### What you should do
Your task is to repeat the entries exactly from their first line through the line with "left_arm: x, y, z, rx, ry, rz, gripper", and to stop there.

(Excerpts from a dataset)
'''

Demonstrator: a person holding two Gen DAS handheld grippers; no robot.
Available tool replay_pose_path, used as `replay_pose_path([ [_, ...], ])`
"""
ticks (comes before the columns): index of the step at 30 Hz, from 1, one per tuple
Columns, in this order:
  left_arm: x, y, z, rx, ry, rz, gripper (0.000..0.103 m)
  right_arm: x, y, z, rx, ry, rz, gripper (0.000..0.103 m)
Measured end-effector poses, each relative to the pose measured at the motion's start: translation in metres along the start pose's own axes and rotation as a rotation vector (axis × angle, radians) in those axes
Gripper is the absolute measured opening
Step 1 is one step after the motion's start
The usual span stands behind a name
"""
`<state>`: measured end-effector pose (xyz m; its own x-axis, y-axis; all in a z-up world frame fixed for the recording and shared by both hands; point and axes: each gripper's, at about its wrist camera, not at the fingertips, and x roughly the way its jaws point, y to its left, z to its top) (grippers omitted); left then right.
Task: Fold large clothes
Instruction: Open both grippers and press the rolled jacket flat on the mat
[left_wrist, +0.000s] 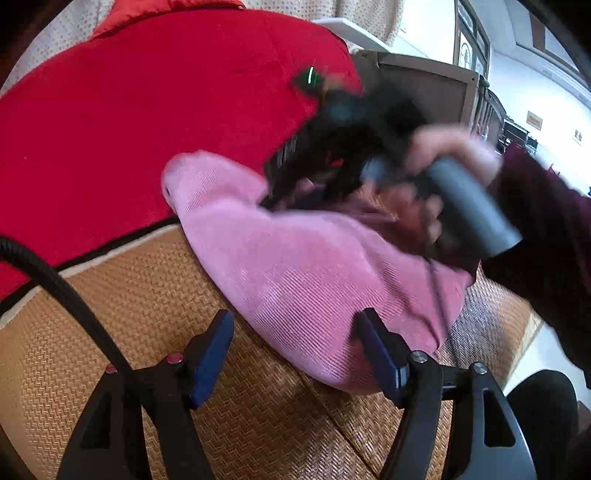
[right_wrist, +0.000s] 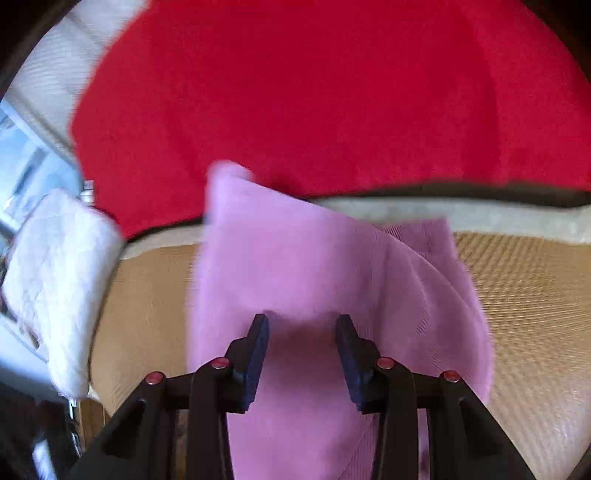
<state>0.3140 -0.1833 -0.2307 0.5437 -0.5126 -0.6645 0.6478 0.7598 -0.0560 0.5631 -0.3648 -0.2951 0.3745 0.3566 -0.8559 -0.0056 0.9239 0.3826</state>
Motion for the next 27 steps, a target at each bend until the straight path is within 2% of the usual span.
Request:
replay_pose_path([
  [2,0.001,0.001,0.0,-0.001,0.008,-0.008,0.071,0.007,-0.009,0.002,0.051,0.002,0.034,0.043],
  [6,0.0,0.0,-0.002,0.009,0.009,0.003,0.072,-0.008,-0.007,-0.008,0.039,-0.044,0.01,0.046],
  [10,-0.003,-0.001,-0.005,0.016,0.003,0.023,0.072,-0.05,-0.009,-0.036,0.042,-0.099,0.014,0.048],
  [13,-0.004,-0.002,-0.007,0.005,0.004,0.024,0.073,-0.081,-0.014,-0.063,0.03,-0.128,-0.029,0.048],
  [15,-0.005,0.0,-0.009,-0.01,0.007,0.019,0.073,-0.095,-0.019,-0.075,0.019,-0.136,-0.024,0.048],
  [18,-0.009,0.003,-0.005,-0.036,0.013,-0.002,0.073,-0.092,-0.028,-0.091,0.021,-0.117,-0.034,0.051],
  [21,-0.013,0.012,-0.004,-0.073,0.006,-0.027,0.073,-0.065,-0.041,-0.113,0.036,-0.06,-0.079,0.057],
  [22,-0.015,0.019,-0.004,-0.094,-0.001,-0.025,0.073,-0.062,-0.045,-0.117,0.039,-0.083,-0.069,0.058],
  [24,-0.018,0.029,-0.004,-0.134,-0.008,-0.035,0.073,-0.068,-0.044,-0.116,0.029,-0.1,-0.062,0.058],
  [27,-0.018,0.049,-0.003,-0.235,-0.015,-0.101,0.077,-0.089,-0.049,-0.115,0.049,-0.115,-0.041,0.059],
])
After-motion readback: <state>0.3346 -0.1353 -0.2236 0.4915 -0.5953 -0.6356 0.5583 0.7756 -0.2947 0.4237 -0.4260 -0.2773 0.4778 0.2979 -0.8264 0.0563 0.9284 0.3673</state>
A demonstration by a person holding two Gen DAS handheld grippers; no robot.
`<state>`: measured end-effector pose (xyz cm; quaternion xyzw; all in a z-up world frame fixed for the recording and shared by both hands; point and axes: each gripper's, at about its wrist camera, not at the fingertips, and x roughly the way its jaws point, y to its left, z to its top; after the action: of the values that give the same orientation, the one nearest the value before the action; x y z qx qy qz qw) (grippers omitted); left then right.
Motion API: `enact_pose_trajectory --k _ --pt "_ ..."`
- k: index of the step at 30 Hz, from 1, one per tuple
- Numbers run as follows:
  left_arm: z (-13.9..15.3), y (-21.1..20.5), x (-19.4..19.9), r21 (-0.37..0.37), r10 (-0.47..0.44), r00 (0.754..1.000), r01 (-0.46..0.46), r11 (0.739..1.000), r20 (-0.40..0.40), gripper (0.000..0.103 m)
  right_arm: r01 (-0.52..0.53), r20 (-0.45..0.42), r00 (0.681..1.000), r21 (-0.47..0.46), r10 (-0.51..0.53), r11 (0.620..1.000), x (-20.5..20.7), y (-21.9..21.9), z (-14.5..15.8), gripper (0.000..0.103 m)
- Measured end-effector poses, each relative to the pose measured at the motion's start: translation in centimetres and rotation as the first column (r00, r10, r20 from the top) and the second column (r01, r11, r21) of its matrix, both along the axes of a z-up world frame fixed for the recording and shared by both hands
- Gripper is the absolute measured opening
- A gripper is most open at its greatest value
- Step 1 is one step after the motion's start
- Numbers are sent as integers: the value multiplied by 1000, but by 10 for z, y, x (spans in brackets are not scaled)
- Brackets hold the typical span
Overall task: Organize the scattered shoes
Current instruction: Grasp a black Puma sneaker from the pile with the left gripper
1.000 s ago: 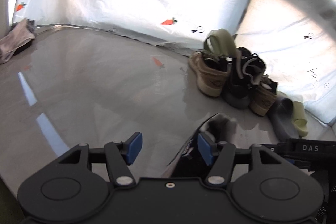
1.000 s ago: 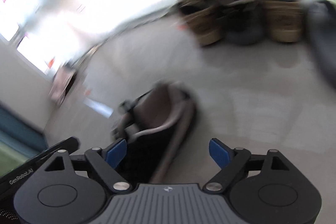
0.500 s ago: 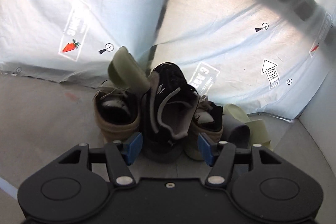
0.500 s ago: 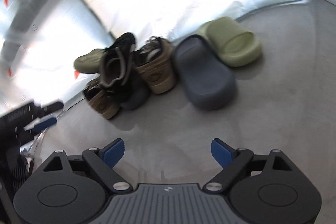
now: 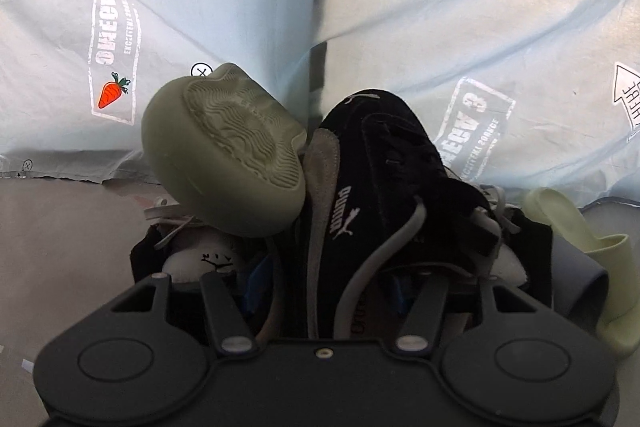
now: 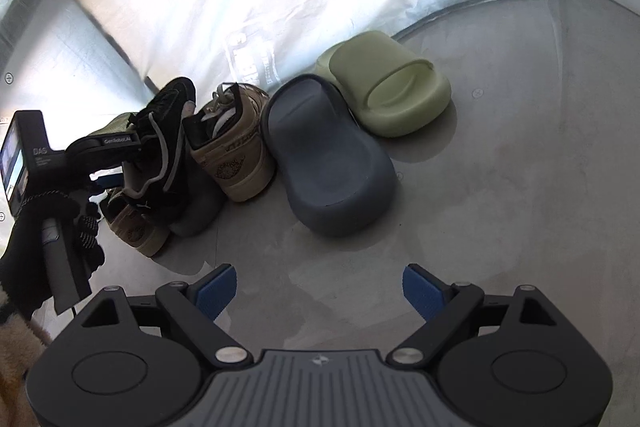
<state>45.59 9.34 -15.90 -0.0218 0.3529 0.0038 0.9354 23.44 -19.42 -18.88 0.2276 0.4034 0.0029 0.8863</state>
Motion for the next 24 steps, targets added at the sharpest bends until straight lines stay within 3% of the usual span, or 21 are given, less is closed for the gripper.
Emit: enact_pose_trajectory --k 3,5,11,16,19,21,24 --pt "-1 0 -3 8 16 1000 -16 1000 18 27 -21 -15 1000 -15 21 1000 5 7 -5 91" --pt "-1 7 -7 -40 41 999 -40 998 24 22 -38 -15 999 -25 37 999 7 10 -6 91" --pt "22 16 -48 -128 87 993 -77 989 77 20 -23 -7 1000 -22 23 1000 6 6 -4 91" --pt "40 26 -102 -237 120 991 -102 966 60 20 12 16 1000 -12 -12 1000 -2 -2 1 91" --pt "54 23 -145 -245 89 990 -60 968 108 20 33 45 998 0 -33 999 -11 -6 7 91" --pt "68 18 -180 -232 20 992 10 973 127 20 41 64 997 5 -42 999 -18 -8 11 91" --pt "73 8 -217 -247 -24 994 50 968 106 20 55 86 995 13 -56 998 -34 -13 15 91"
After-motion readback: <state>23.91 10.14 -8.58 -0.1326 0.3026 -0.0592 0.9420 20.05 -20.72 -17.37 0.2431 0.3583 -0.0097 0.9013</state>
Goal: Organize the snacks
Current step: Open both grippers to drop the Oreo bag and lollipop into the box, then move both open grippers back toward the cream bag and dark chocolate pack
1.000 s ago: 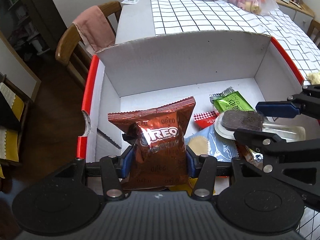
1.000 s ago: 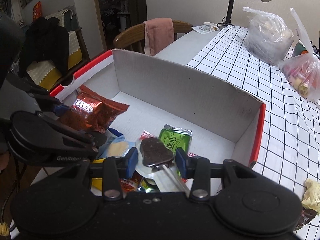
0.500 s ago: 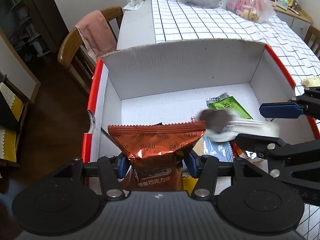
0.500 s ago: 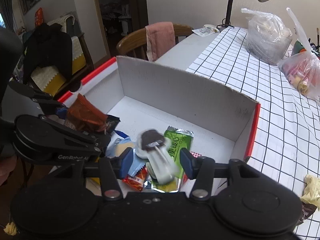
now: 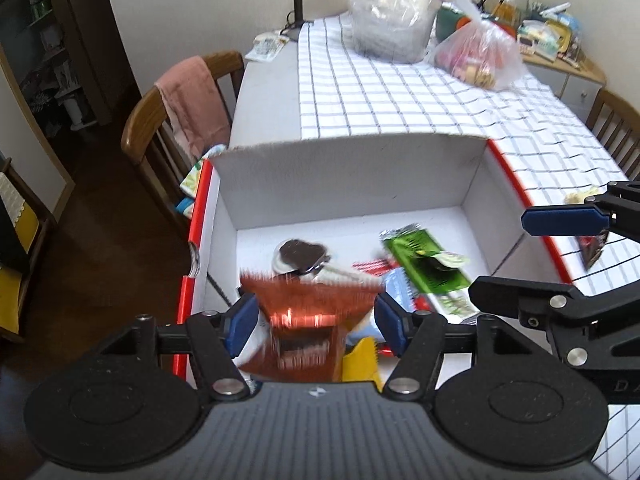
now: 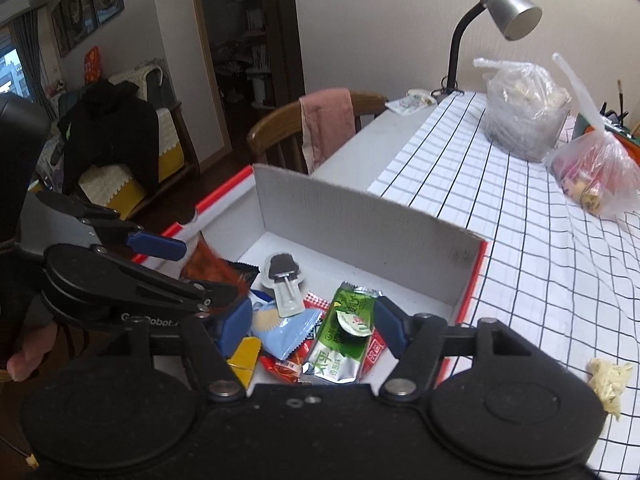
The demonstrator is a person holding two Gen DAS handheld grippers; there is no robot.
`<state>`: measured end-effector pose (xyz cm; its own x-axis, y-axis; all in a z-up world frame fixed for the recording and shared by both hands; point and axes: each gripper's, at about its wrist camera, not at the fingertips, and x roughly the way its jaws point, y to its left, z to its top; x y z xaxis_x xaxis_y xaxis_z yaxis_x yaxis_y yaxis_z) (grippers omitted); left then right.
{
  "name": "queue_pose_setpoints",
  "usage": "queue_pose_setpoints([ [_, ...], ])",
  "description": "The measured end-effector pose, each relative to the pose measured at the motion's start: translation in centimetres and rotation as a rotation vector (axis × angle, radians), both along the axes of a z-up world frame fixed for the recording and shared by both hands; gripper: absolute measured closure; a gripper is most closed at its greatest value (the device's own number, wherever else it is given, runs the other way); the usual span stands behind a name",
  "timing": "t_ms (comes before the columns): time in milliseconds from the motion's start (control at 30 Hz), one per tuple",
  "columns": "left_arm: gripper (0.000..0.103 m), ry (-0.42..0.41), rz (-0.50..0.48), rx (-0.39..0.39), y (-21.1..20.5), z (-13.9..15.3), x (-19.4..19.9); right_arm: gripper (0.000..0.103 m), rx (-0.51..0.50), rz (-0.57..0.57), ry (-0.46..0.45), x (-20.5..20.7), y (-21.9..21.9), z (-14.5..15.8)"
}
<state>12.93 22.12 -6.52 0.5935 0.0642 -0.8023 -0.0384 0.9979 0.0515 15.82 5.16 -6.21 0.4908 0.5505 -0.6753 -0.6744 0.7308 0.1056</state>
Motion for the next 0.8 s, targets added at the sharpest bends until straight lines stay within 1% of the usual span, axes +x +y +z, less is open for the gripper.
queue_pose_setpoints([
  [67,0.039,-0.018,-0.007,-0.009,-0.4,0.6,-0.3,0.031,0.014,-0.004,-0.011,-0.3,-0.7,0.6],
  [133,0.036,-0.038,-0.012,-0.019,-0.9,1.2,-0.7,0.026,0.027,-0.012,-0.021,-0.5,-1.4,1.1],
  [233,0.033,-0.071,-0.02,-0.032,-1.8,2.1,-1.1,0.023,0.042,-0.02,-0.034,-0.8,-2.6,1.8],
  [400,0.032,-0.119,-0.038,-0.039,-3.9,3.3,-1.3,0.02,0.064,-0.038,-0.064,-1.2,-5.1,3.0],
  [500,0.028,-0.144,-0.047,-0.053,-5.2,3.8,-1.2,0.017,0.078,-0.059,-0.08,-1.2,-7.0,3.4],
  [567,0.027,-0.152,-0.059,-0.06,-6.4,3.9,-1.0,0.014,0.087,-0.076,-0.083,-1.0,-8.5,3.6],
  [700,0.027,-0.157,-0.068,-0.073,-8.9,3.9,-0.4,0.011,0.091,-0.098,-0.084,-0.6,-11.1,3.6],
  [800,0.027,-0.165,-0.076,-0.087,-11.1,4.0,0.0,0.005,0.091,-0.12,-0.09,-0.4,-13.4,3.4],
])
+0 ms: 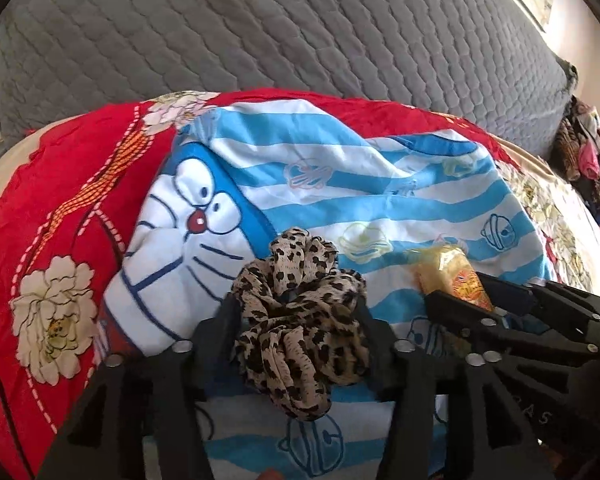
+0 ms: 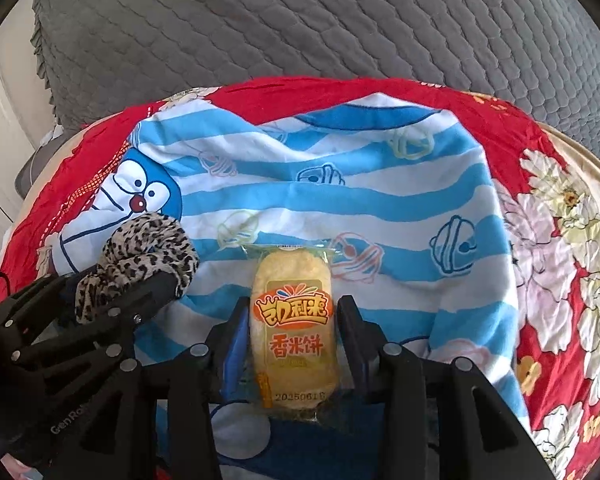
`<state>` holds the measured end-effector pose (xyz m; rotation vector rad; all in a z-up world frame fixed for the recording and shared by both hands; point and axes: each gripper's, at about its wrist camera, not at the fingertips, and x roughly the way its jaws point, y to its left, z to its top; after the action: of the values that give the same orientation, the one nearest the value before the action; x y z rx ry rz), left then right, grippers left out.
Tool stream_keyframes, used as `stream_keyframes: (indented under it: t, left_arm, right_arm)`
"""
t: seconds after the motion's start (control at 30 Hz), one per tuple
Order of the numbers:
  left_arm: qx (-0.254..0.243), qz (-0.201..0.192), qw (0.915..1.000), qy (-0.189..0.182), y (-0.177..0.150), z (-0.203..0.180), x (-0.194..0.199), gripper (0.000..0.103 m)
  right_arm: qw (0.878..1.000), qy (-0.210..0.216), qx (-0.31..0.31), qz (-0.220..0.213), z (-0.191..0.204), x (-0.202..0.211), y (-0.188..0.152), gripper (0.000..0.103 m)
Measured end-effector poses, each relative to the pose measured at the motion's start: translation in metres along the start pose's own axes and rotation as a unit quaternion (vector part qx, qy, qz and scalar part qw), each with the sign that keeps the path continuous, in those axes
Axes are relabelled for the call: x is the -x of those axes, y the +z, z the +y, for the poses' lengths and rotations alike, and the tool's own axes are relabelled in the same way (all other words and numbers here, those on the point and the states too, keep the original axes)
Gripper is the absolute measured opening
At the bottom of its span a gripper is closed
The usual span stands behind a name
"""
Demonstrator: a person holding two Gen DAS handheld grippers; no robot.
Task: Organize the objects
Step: 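Open the right tool to drop the rice cake while the left tool releases the scrunchie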
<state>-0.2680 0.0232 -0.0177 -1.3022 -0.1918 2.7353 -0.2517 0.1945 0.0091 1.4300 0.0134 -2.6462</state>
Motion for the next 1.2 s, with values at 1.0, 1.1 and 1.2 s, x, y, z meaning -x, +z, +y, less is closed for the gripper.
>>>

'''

### Exercise response
Demonstrator: a person holding two Gen DAS handheld grippers; no robot.
Available tool replay_pose_path, used as `replay_pose_path([ [_, ...], ])`
"""
ticks (comes before the columns): index of the step at 30 Hz, from 1, one per tuple
Columns, in this order:
  left_arm: x, y, z, rx, ry, rz, gripper (0.000..0.103 m)

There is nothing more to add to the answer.